• **Assignment**
Please check every line of the listing for "span" and copy each line where it is found.

—————

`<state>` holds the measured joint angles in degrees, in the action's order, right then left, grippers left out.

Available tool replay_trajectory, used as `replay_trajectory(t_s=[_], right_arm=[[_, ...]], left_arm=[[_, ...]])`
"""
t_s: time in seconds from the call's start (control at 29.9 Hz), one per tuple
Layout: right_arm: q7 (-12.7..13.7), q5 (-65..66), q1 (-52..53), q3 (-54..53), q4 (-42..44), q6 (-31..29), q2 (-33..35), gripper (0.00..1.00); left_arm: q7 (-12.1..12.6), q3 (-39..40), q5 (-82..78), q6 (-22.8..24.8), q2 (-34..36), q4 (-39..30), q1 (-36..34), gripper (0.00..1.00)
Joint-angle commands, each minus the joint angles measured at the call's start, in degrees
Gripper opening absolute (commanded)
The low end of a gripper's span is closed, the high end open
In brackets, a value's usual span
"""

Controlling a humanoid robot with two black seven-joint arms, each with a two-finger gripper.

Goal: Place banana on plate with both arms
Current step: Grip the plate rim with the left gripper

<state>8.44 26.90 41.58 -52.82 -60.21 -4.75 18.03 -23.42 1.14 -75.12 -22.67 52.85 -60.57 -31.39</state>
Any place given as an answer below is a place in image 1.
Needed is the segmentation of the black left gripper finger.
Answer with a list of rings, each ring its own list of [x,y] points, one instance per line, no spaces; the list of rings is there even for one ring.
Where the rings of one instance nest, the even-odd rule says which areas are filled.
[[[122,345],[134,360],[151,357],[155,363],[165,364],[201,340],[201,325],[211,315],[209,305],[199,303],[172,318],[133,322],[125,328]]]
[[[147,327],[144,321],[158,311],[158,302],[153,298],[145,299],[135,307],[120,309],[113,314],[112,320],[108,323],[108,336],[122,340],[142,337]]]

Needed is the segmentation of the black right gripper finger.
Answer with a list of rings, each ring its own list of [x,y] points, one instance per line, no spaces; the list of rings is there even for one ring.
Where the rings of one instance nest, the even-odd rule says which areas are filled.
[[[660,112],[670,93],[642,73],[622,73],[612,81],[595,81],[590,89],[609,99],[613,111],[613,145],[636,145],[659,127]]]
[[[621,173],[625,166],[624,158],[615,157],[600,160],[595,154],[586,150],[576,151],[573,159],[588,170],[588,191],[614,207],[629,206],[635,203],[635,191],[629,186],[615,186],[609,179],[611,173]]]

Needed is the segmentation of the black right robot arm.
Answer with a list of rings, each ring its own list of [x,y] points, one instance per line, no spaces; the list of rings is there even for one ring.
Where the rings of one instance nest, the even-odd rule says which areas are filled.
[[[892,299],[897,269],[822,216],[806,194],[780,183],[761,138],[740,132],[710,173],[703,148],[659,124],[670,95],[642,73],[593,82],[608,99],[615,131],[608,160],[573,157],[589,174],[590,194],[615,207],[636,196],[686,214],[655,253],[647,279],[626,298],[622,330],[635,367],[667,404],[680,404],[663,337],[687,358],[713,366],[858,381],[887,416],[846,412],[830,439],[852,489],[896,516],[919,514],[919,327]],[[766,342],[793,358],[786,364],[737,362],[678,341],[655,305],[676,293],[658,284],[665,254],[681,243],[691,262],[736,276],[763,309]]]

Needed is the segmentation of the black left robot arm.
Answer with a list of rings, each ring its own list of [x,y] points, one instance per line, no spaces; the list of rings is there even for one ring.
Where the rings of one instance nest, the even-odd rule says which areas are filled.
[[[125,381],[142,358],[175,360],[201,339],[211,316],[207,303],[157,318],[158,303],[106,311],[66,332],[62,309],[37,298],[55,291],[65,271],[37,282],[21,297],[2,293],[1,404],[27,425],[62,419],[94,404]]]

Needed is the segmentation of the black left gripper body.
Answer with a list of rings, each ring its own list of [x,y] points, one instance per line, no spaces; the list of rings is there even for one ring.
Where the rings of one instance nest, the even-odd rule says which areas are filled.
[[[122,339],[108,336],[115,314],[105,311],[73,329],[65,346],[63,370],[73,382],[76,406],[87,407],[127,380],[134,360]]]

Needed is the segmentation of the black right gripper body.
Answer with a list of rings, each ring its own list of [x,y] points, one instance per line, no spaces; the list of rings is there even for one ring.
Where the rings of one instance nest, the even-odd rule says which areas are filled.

—————

• **Written answer**
The low end of a gripper's span is closed, the high end open
In brackets, a value's usual span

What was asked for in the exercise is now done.